The practice or science of collecting and analyzing numerical data in large quantities, especially for the purpose of inferring proportions in a whole from those in a representative sample
Type of Statistic
Descriptive statistics give information that describes the data in some manner. For example, suppose a pet shop sells cats, dogs, birds and fish. If 100 pets are sold, and 40 out of the 100 were dogs, then one description of the data on the pets sold would be that 40% were dogs.
This same pet shop may conduct a study on the number of fish sold each day for one month and determine that an average of 10 fish were sold each day. The average is an example of descriptive statistics.
Some other measurements in descriptive statistics answer questions such as ‘How widely dispersed is this data?’, ‘Are there a lot of different values?’ or ‘Are many of the values the same?’, ‘What value is in the middle of this data?’, ‘Where does a particular data value stand with respect with the other values in the data set?’
A graphical representation of data is another method of descriptive statistics. Examples of this visual representation are histograms, bar graphs and pie graphs, to name a few. Using these methods, the data is described by compiling it into a graph, table or other visual representation.
This provides a quick method to make comparisons between different data sets and to spot the smallest and largest values and trends or changes over a period of time. If the pet shop owner wanted to know what type of pet was purchased most in the summer, a graph might be a good medium to compare the number of each type of pet sold and the months of the year
Definition of Inferential Statistics
Inferential Statistics is all about generalizing from the sample to the population, i.e. the results of analysis of the sample can be deduced to the larger population, from which the sample is taken. It is a convenient way to draw conclusions about the population when it is not possible to query each and every member of the universe. The sample chosen is a representative of the entire population; therefore, it should contain important features of the population.

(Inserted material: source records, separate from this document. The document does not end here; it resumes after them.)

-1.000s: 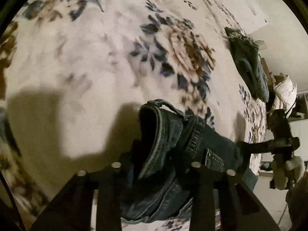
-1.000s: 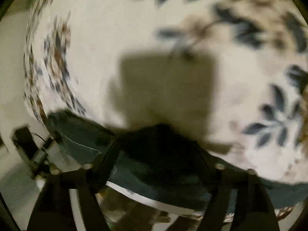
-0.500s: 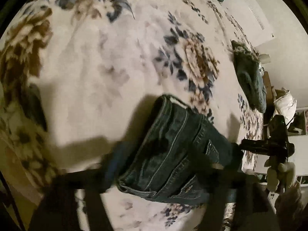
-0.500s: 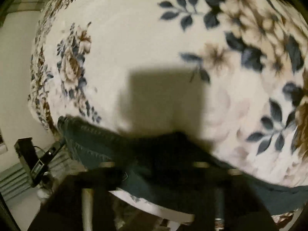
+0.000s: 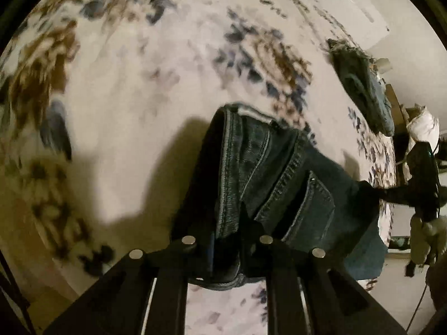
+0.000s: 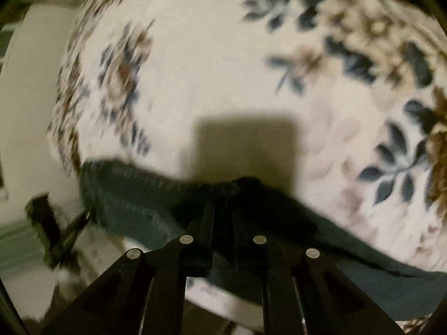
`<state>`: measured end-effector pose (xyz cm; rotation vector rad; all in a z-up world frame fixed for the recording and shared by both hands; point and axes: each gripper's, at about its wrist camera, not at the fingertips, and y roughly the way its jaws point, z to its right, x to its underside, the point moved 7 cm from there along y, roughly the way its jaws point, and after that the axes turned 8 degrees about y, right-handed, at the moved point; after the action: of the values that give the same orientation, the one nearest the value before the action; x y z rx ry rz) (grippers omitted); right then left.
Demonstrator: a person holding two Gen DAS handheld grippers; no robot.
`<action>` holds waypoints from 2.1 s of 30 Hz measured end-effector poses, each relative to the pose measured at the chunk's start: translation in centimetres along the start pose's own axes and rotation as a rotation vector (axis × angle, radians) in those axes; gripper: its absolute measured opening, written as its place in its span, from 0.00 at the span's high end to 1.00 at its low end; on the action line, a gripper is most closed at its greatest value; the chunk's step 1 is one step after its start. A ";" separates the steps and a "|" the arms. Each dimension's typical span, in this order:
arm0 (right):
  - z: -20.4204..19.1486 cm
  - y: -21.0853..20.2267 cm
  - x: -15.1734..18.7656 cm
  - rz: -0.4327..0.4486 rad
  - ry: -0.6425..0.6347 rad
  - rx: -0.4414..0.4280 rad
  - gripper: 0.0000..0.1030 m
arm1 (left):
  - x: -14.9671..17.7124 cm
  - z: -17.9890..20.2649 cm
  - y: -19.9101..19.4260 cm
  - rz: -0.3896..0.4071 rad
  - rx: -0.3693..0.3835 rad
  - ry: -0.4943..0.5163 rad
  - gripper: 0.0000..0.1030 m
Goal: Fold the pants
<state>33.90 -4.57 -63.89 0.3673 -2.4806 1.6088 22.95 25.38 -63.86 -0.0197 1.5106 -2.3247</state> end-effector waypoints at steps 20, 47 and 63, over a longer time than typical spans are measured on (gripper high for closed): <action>2.8 2.0 -3.0 -0.036 0.258 -0.062 0.79 | 0.1 -2.8 2.3 -0.079 -0.030 -0.038 0.58; 47.7 -17.2 32.5 0.805 1.146 -0.125 0.23 | 5.0 31.8 8.2 -0.161 -0.061 0.460 0.02; 64.2 -21.5 34.3 0.958 1.172 -0.348 0.96 | 12.7 55.1 18.6 -0.260 -0.021 0.719 0.02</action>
<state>7.24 -75.63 -62.12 -1.5219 -1.8384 0.9466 28.09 -33.75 -59.18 0.7263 1.9408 -2.6780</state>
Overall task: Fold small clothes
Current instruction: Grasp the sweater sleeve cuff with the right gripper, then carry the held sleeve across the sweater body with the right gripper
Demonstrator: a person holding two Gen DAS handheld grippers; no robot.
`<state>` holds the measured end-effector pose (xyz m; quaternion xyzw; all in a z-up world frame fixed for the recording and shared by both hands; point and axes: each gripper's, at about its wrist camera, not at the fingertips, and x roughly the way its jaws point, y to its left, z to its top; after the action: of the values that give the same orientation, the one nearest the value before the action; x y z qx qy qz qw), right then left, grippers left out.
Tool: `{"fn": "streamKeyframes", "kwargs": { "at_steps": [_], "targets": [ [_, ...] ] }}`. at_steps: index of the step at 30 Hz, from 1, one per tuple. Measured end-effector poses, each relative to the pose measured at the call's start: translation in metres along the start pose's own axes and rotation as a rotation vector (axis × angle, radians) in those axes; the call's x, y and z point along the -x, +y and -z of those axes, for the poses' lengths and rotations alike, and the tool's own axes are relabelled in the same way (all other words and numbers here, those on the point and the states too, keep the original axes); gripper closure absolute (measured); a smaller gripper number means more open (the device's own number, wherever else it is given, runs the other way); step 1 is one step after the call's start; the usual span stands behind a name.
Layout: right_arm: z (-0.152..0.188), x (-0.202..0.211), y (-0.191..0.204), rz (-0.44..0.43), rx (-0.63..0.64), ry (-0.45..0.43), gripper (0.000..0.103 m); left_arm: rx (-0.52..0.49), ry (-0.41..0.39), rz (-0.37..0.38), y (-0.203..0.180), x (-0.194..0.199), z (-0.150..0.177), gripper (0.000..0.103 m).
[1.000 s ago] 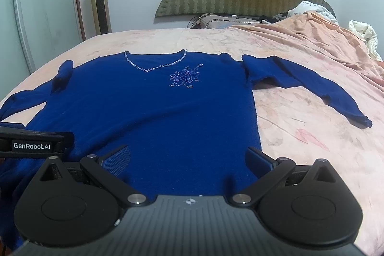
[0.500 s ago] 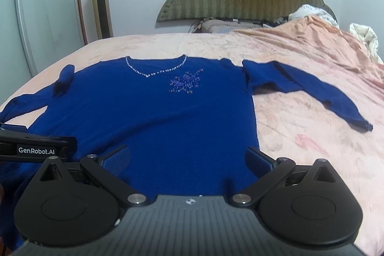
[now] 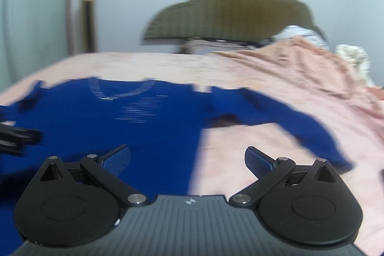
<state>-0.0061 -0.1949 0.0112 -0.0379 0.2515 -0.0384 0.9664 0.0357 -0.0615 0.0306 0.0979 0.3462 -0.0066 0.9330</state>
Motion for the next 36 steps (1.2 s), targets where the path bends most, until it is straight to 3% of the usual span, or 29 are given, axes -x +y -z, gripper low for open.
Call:
{"fn": "streamKeyframes", "kwargs": {
  "at_steps": [4, 6, 10, 14, 17, 19, 20, 21, 22, 25, 28, 30, 31, 34, 36],
  "targets": [
    [0.002, -0.027, -0.052, 0.243, 0.082, 0.057, 0.0, -0.032, 0.014, 0.023, -0.011, -0.011, -0.007, 0.0],
    [0.008, -0.039, -0.076, 0.313, 0.128, 0.107, 0.003, -0.025, 0.03, 0.041, -0.011, -0.017, -0.009, 0.0],
    [0.024, -0.058, -0.114, 0.381, 0.211, 0.184, 0.015, -0.005, 0.061, 0.065, -0.014, -0.031, -0.012, 0.0],
    [0.028, -0.078, -0.13, 0.38, 0.228, 0.179, 0.021, -0.007, 0.088, 0.072, -0.019, -0.042, -0.015, 0.0],
    [0.026, -0.087, -0.138, 0.364, 0.216, 0.171, 0.043, -0.028, 0.095, 0.069, -0.024, -0.045, -0.015, 0.0],
    [0.023, -0.09, -0.14, 0.334, 0.195, 0.183, 0.071, -0.046, 0.093, 0.059, -0.026, -0.045, -0.015, 0.0],
    [0.021, -0.091, -0.141, 0.32, 0.182, 0.189, 0.077, -0.051, 0.091, 0.054, -0.026, -0.045, -0.015, 0.0],
    [0.02, -0.091, -0.142, 0.314, 0.175, 0.19, 0.096, -0.052, 0.091, 0.048, -0.025, -0.046, -0.015, 0.0],
    [0.017, -0.09, -0.144, 0.31, 0.154, 0.191, 0.099, -0.051, 0.093, 0.044, -0.023, -0.047, -0.016, 0.0],
    [0.003, -0.086, -0.169, 0.199, -0.065, 0.204, 0.098, -0.041, 0.11, 0.041, -0.017, -0.052, -0.019, 0.0],
    [-0.011, -0.083, -0.224, -0.076, -0.514, 0.192, 0.097, -0.035, 0.108, 0.034, -0.012, -0.053, -0.021, 0.0],
    [-0.01, -0.083, -0.261, -0.263, -0.817, 0.128, 0.097, -0.031, 0.105, 0.021, -0.007, -0.053, -0.022, 0.0],
    [-0.009, -0.082, -0.276, -0.311, -0.928, 0.089, 0.097, -0.026, 0.105, 0.015, -0.005, -0.053, -0.023, 0.0],
    [-0.012, -0.075, -0.307, -0.336, -1.11, -0.025, 0.096, -0.002, 0.113, 0.012, 0.004, -0.056, -0.024, 0.0],
    [-0.015, -0.069, -0.323, -0.287, -1.167, -0.081, 0.096, 0.016, 0.122, 0.013, 0.009, -0.059, -0.025, 0.0]
  ]
}}
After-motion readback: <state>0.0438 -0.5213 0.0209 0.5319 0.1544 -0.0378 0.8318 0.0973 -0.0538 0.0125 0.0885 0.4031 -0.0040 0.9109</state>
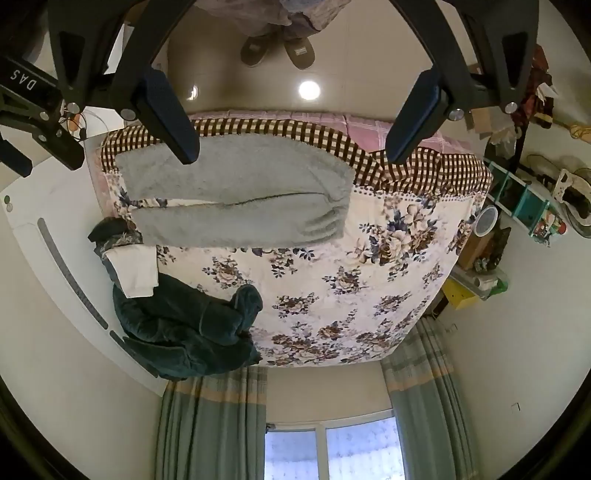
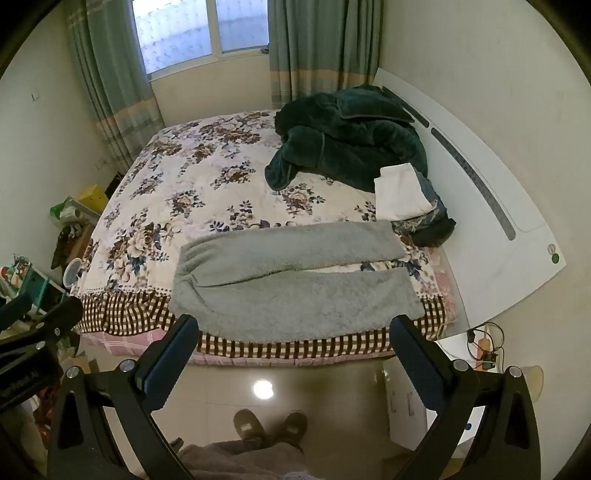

Inferential Statistics is used to determine the probability of properties of the population on the basis of the properties of the sample, by employing probability theory. The major inferential statistics are based on the statistical models such as Analysis of Variance, chi-square test, student’s t distribution, regression analysis, etc. Methods of inferential statistics:
Estimation of parameters
Testing of hypothesis
Parametric tests: assume underlying statistical distributions in the data. Therefore, several conditions of validity must be met so that the result of a parametric test is reliable. For example, Student’s t-test for two independent samples is reliable only if each sample follows a normal distribution and if sample variances are homogeneous.
he parametric test is the hypothesis test which provides generalisations for making statements about the mean of the parent population. A t-test based on Student’s t-statistic, which is often used in this regard.
The t-statistic rests on the underlying assumption that there is the normal distribution of variable and the mean in known or assumed to be known. The population variance is calculated for the sample. It is assumed that the variables of interest, in the population are measured on an interval scale.
Nonparametric tests: do not rely on any distribution. They can thus be applied even if parametric conditions of validity are not met.
The nonparametric test is defined as the hypothesis test which is not based on underlying assumptions, i.e. it does not require population’s distribution to be denoted by specific parameters.
The test is mainly based on differences in medians. Hence, it is alternately known as the distribution-free test. The test assumes that the variables are measured on a nominal or ordinal level. It is used when the independent variables are non-metric.
Parametric tests often have nonparametric equivalents. You will find different parametric tests with their equivalents when they exist in
Key Differences between Parametric and Nonparametric Tests:
The fundamental differences between parametric and nonparametric test are discussed in the following points:
A statistical test, in which specific assumptions are made about the population parameter is known as the parametric test. A statistical test used in the case of non-metric independent variables is called nonparametric test.
In the parametric test, the test statistic is based on distribution. On the other hand, the test statistic is arbitrary in the case of the nonparametric test.
In the parametric test, it is assumed that the measurement of variables of interest is done on interval or ratio level. As opposed to the nonparametric test, wherein the variable of interest are measured on nominal or ordinal scale.
In general, the measure of central tendency in the parametric test is mean, while in the case of the nonparametric test is median.
In the parametric test, there is complete information about the population. Conversely, in the nonparametric test, there is no information about the population.
The applicability of parametric test is for variables only, whereas nonparametric test applies to both variables and attributes.
For measuring the degree of association between two quantitative variables, Pearson’s coefficient of correlation is used in the parametric test, while spearman’s rank correlation is used in the nonparametric test.